The Crystal programming language was created to combine Ruby’s efficiency for running code with C’s efficiency for writing code. This new kid on the block is gaining considerable traction in the developer community.

What is Crystal?

Crystal is a programming language that is still under development which aims to provide a programming experience that is “Fast as C, slick as Ruby”.

The language’s official release dates back to 2014, however the language’s inception was in 2011 when QA and Dev Lead Ary Borenszweig from the Portuguese-based firm Manas Tech took on the challenge of creating a compiled Ruby-like language.

Today, Crystal has a growing community as evidenced in its 2017 ‘State of Crystal’ survey.

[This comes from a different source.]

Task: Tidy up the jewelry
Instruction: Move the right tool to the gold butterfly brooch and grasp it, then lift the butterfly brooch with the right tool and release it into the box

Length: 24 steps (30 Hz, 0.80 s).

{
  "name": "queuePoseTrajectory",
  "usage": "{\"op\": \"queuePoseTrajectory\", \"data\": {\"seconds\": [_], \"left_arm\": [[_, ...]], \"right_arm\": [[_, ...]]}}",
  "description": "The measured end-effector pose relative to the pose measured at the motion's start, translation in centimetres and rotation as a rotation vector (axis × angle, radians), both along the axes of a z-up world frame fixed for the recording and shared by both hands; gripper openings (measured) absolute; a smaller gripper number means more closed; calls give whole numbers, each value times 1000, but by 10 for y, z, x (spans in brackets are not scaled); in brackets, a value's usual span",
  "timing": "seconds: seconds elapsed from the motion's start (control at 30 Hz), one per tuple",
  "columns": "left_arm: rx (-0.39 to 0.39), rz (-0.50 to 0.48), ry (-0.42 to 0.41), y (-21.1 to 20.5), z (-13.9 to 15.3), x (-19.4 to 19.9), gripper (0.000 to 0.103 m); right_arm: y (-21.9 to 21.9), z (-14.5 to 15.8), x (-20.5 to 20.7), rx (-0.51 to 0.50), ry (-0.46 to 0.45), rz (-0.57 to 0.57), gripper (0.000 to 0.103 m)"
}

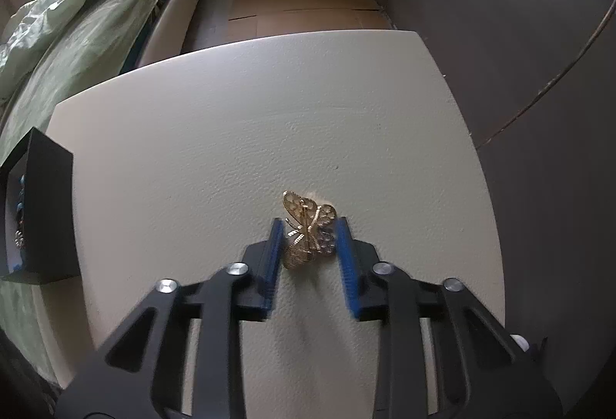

The survey findings reveal that 19 percent of respondents been using the language for over 12 months, also demonstrating its early adoption and indicating it’s usage for non-trivial applications even during it’s infant stages.

The survey found that the language was primarily being used across microservices, CPU performance-intensive apps, CLI tools, Background workers,Big Data processing and as a Ruby replacement.

What Makes the Crystal Programming Language Unique?

Crystal and Ruby have something in common, they both look good. In relation to Crystal, it shares the readability and verbosity of Ruby but with the powers of a C-like language, namely static typing and lightning speed.

As Sam Johnson, the CTO of BlockVue Inc puts it in a Medium blog: “Until now, you always had the choice between writing a lot of hard-to-read, hard-to-debug, complicated, but extremely fast C/C++ code, and writing a short 5-liner in Ruby/Python that does what you want, but wastes memory and speed. In other words, we have always had to choose between performance and syntax.”

See also: Why Programming Language “Rust” is Getting all the Love

Additionally, the language contains support for Macros, allowing developers to write pre-processing functions that can be compiled at runtime.

Finally, Crystals dependency management system, named appropriately ‘Shards’ is the language’s equivalent to JavaScript’s NPM or Ruby Gems. Ultimately this combination of useful features from two of the world’s most popular languages may make Crystal a unique programming language amongst its peers as it continues to grow.

Huge Surge in Popularity

According to it’s GitHub page, the language’s official repository has over 11 thousand stars. This growing community has high expectations for the language and its design philosophy. It will be interesting to see how the language is used to solve real-world problems as it continues to evolve and developer uptake and proficiency increases.